Out in very deep water, there are still pockets of large amberjack. Field Editor Buck Hall, who fishes out of Pensacola, noted that big catches are still relatively common—in 300 feet of water, some 70 miles from shore.

The Islamorada Hump has yet to recover, but a more distant seamount in the Straits of Florida—too far for commercial boats—has held some jumbos, according to Capt. George McElveen of the Islamorada charterboat Reel McCoy.

But then there's the issue of localized overfishing, particularly near population centers with major charterboat industries. “Local boats keep the wrecks cleaned off here,” said Bouncer Smith of Miami. “Four to five boats on each wreck, six tourists on each boat, keeping a limit—if they can find that many in the course of a day.”

We know that some AJs are migratory—particularly those in Atlantic waters—but analysis of tagging recaptures shows that there are also resident fish.

Bob Zales did some tagging in the early '90s, and found AJs that stayed in the same basic area.
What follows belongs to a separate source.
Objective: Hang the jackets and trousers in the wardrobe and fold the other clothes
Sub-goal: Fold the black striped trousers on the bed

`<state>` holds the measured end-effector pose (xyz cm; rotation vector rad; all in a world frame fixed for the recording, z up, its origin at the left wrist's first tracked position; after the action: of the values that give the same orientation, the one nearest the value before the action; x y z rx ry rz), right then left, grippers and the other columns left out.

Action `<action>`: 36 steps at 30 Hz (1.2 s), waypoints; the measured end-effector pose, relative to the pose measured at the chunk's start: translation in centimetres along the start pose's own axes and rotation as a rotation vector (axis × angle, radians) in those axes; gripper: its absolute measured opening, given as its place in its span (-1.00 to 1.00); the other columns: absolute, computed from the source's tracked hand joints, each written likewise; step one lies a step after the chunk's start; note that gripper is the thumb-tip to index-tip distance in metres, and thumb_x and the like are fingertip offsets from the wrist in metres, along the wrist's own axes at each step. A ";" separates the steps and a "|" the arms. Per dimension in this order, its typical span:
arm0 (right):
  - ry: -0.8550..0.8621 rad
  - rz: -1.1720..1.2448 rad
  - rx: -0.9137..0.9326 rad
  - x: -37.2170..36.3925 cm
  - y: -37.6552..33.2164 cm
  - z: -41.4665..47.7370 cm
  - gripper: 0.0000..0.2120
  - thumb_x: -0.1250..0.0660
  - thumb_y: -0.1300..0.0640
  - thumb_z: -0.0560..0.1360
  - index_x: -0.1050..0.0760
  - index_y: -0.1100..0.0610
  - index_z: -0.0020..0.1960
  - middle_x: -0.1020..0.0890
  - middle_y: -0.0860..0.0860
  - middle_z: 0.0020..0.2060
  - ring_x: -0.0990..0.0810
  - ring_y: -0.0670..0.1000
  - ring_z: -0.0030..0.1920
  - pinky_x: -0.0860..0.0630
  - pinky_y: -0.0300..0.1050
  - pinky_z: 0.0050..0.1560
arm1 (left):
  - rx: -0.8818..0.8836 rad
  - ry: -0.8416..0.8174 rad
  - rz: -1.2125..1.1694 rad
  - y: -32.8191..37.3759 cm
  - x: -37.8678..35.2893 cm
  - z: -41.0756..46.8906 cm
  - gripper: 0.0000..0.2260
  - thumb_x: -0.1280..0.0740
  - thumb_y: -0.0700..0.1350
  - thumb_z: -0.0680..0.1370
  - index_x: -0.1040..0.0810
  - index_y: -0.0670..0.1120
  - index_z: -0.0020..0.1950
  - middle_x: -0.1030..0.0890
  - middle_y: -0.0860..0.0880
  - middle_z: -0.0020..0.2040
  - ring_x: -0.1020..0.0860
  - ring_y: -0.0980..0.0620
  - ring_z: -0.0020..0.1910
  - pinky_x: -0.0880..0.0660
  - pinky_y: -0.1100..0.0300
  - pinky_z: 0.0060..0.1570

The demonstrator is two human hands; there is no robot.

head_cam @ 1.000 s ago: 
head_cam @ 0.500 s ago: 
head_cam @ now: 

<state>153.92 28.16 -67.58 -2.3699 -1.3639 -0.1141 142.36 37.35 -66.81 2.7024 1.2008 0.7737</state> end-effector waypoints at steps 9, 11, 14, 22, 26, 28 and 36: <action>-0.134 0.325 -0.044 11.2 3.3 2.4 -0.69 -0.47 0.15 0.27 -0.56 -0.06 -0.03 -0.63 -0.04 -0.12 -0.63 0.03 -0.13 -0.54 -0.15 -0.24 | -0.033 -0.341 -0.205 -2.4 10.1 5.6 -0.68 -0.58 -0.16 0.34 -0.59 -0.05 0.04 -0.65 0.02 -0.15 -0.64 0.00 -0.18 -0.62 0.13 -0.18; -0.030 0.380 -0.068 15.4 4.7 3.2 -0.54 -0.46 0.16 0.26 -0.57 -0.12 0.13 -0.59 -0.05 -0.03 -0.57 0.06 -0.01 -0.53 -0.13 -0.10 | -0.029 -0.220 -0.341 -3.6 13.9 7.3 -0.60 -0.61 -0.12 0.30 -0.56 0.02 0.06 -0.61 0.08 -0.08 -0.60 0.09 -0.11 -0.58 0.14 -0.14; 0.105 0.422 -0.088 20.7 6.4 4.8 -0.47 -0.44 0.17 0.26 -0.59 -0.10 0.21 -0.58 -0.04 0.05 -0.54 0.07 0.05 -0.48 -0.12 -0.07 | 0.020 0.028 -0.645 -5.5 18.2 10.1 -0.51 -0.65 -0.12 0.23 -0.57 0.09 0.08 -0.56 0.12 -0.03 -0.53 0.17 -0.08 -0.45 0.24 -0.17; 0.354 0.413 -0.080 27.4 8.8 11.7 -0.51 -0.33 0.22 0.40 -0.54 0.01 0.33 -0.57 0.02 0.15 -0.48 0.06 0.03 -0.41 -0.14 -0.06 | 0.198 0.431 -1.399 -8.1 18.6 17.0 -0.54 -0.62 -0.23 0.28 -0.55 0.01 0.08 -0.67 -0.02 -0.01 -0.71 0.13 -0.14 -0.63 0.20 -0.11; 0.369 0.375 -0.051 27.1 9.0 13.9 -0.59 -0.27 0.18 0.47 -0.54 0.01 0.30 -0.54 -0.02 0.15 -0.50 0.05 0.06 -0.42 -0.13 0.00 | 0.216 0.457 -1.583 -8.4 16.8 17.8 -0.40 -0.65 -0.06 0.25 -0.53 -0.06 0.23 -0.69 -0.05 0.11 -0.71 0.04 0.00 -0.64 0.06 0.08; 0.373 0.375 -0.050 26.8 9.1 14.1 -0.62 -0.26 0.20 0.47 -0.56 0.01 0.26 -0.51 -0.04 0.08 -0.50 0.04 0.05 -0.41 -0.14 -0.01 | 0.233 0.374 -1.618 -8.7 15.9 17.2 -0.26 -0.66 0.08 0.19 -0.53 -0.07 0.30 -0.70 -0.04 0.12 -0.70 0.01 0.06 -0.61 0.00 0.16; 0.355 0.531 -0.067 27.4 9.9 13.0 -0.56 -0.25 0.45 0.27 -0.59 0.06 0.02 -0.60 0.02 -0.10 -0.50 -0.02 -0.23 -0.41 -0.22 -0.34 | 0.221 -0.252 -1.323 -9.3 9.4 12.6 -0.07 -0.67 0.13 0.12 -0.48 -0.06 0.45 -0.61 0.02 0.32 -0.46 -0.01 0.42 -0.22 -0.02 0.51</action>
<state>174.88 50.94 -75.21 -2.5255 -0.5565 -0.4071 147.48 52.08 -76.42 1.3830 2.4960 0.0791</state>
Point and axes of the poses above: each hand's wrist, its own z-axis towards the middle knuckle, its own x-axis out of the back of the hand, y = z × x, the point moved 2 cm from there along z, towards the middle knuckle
“I felt if we got the size and bag limits correct, we could have a sustainable fishery and not worry about it,” he said. “Prior to the '90s, I could wear you out all day long on 50-pound-plus fish. Now we catch a 50-pounder once a year. There's still an abundance of smaller fish, lots of fish a half-inch short of legal size, which is 28 inches.”

Scientists tell us that AJs grow quickly, with females reaching 34 inches in two or three years.

Are those little AJs a good sign or a bad sign? Time will tell.